* Exercise directions
What is needed is every line of the data that includes the word "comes". Please copy each one.

* Available data
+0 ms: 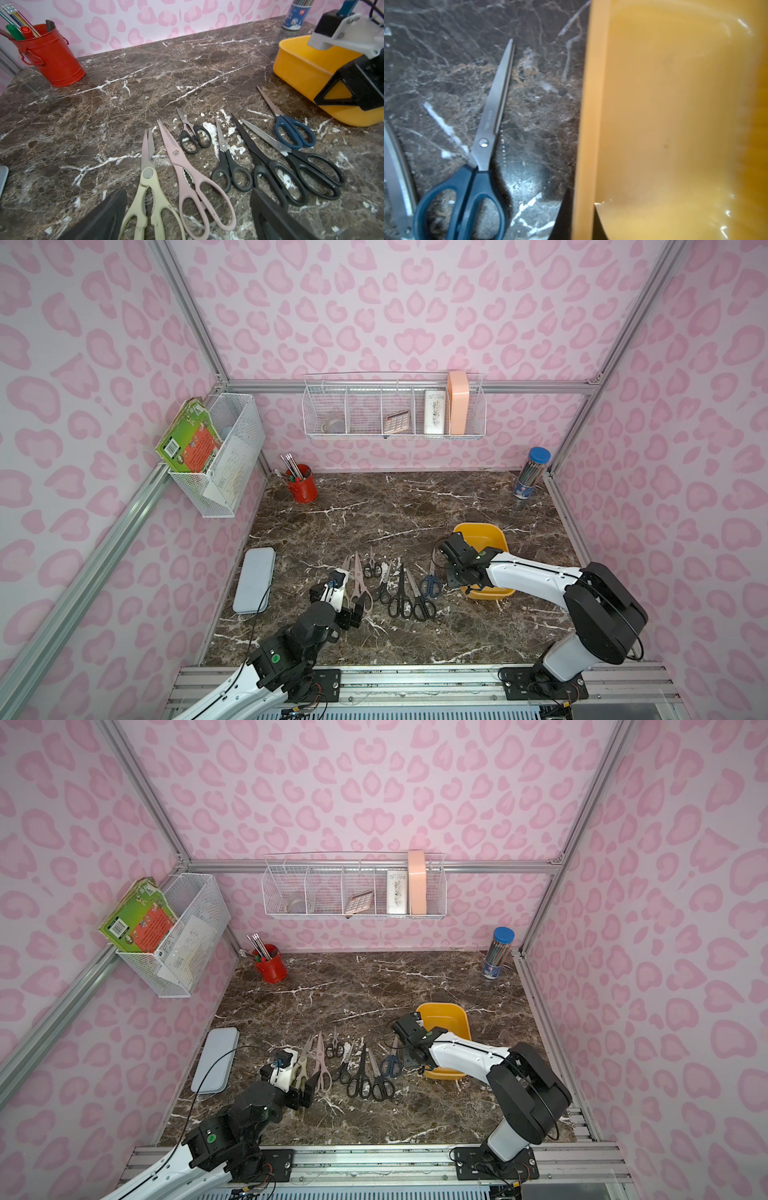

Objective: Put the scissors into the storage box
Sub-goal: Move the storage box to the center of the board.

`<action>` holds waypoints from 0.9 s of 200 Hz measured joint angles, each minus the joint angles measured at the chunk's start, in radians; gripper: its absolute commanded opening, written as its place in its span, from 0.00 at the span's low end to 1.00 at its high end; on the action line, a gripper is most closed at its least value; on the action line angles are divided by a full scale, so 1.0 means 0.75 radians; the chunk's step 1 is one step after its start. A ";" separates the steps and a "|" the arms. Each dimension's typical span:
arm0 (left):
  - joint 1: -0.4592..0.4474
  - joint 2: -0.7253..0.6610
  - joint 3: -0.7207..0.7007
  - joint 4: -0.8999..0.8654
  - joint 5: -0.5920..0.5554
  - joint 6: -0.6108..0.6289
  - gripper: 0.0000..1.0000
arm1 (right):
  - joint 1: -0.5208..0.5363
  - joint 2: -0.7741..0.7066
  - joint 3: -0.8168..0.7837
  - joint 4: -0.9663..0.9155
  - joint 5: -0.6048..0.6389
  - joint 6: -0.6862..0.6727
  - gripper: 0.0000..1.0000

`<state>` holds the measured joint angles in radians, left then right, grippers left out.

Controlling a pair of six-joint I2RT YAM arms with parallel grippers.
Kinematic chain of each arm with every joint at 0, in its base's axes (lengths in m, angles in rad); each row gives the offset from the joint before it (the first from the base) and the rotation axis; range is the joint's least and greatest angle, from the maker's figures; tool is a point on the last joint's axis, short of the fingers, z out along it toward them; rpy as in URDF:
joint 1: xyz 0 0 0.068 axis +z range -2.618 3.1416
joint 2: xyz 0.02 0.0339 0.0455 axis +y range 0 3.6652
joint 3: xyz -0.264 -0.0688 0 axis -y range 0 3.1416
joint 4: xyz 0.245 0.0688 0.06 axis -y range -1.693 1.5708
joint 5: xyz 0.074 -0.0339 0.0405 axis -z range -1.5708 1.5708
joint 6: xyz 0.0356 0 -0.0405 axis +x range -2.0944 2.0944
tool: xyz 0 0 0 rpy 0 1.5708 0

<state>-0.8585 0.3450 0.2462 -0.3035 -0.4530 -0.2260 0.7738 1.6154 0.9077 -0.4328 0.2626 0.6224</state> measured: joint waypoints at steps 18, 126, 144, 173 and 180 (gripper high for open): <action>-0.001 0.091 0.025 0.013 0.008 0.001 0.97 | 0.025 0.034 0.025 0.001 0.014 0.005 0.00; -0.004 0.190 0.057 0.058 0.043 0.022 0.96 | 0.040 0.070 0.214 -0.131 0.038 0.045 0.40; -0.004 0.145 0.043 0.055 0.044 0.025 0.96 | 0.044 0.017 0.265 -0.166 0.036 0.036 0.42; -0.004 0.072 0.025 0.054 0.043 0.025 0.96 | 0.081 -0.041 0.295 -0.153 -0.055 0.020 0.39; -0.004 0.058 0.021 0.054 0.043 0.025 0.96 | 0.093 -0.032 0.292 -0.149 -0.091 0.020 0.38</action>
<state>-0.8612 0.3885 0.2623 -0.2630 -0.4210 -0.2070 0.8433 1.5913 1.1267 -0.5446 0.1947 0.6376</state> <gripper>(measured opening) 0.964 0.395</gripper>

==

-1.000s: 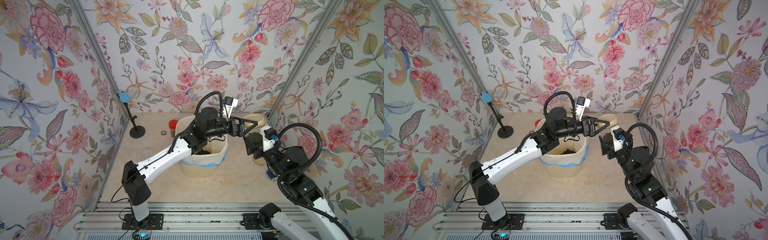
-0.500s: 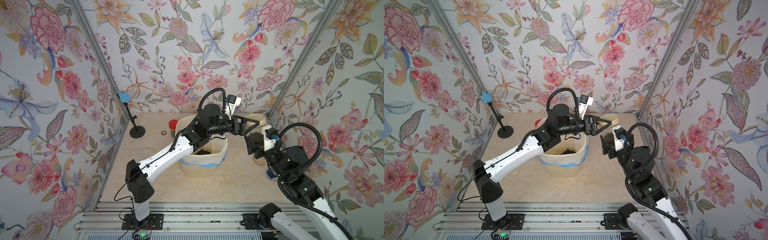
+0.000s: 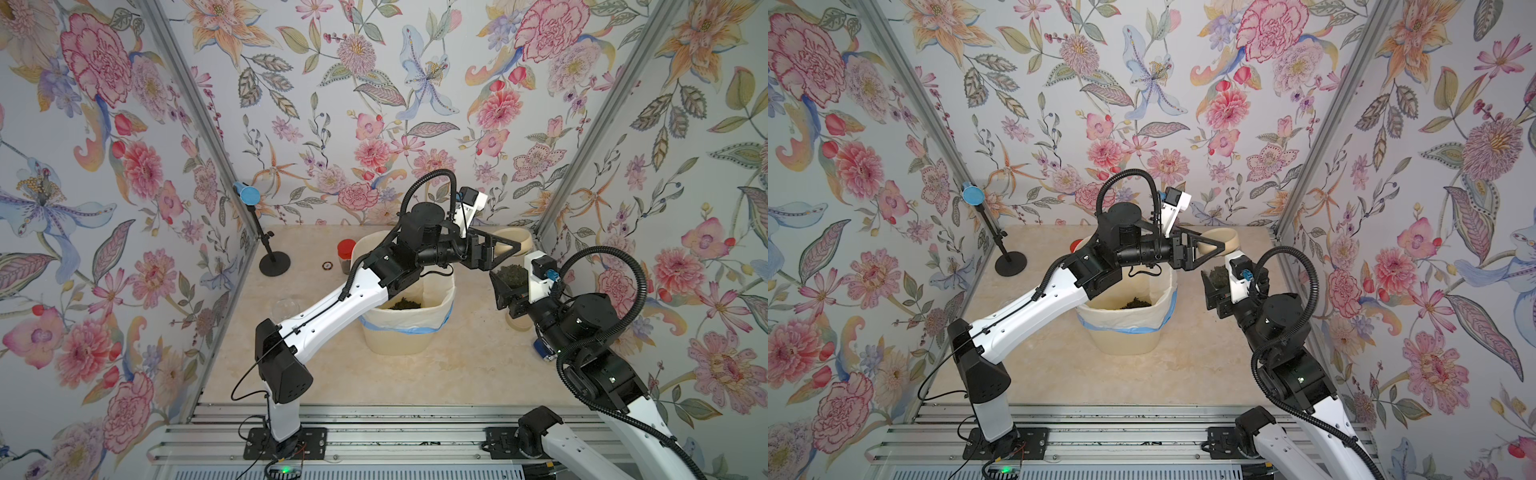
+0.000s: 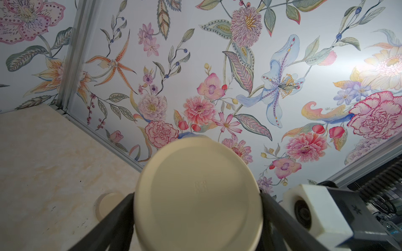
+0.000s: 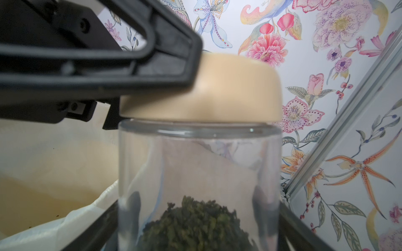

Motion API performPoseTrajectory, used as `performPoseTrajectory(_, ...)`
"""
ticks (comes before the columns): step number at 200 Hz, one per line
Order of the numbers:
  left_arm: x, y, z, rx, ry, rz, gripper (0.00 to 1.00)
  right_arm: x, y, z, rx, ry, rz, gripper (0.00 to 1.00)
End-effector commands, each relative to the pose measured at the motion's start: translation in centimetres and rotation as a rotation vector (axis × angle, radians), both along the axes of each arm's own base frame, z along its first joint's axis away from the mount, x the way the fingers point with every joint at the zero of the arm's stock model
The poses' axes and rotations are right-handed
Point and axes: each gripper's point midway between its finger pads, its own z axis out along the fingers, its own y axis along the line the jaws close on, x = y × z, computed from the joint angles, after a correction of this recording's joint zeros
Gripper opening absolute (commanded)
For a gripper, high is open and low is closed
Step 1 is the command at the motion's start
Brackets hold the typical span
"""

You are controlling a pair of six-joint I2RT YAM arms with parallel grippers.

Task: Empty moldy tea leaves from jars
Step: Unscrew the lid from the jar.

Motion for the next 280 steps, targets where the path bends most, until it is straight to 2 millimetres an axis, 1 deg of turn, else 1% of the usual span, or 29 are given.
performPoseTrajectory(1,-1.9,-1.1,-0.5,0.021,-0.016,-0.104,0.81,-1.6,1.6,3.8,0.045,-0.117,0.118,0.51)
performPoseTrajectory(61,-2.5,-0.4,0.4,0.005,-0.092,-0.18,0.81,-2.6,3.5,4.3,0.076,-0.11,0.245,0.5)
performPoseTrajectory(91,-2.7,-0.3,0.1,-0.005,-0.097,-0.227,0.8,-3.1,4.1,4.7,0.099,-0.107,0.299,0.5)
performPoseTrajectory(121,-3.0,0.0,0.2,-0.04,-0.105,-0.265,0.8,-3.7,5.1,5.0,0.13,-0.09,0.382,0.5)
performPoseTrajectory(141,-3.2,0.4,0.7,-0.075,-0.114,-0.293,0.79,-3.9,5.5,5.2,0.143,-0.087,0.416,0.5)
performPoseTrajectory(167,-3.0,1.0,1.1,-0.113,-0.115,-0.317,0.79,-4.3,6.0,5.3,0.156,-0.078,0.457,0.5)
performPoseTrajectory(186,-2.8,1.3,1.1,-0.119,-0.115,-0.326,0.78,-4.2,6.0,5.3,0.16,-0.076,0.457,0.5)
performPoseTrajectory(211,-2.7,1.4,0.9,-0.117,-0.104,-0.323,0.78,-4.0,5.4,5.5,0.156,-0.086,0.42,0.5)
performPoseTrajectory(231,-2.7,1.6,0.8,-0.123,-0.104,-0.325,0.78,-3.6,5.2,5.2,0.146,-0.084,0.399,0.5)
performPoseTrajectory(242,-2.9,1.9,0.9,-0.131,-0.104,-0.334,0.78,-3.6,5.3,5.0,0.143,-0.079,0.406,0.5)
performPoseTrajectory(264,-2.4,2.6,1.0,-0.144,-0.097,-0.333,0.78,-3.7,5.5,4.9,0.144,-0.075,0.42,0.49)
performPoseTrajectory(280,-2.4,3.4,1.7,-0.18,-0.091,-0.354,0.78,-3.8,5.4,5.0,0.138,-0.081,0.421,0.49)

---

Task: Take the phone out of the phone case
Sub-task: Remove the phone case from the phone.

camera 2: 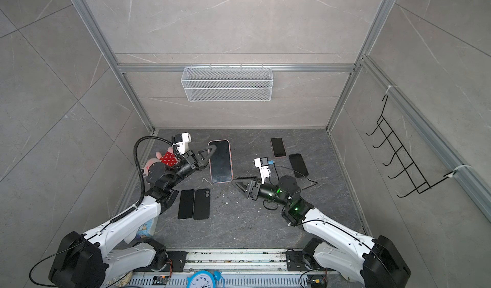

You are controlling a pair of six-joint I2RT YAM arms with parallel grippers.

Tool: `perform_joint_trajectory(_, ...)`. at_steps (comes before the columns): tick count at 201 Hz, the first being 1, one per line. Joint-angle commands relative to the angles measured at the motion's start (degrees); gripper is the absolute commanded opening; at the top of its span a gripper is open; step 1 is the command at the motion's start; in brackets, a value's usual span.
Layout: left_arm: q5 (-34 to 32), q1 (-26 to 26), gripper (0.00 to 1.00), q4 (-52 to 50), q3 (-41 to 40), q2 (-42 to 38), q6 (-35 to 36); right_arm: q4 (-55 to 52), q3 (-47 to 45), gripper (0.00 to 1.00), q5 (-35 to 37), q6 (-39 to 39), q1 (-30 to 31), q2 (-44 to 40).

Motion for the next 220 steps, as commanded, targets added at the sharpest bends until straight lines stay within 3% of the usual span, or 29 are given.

* Answer
ticks (comes before the columns): step number at 200 Hz, one per line
Tool: `perform_joint_trajectory(_, ...)`. at_steps (comes before the columns): tick count at 201 Hz, the first being 1, one per line. Joint-angle commands relative to the angles measured at the motion's start (degrees); gripper is the absolute commanded opening; at the top of its span a gripper is open; step 1 is the command at the motion's start; in brackets, a value's usual span.

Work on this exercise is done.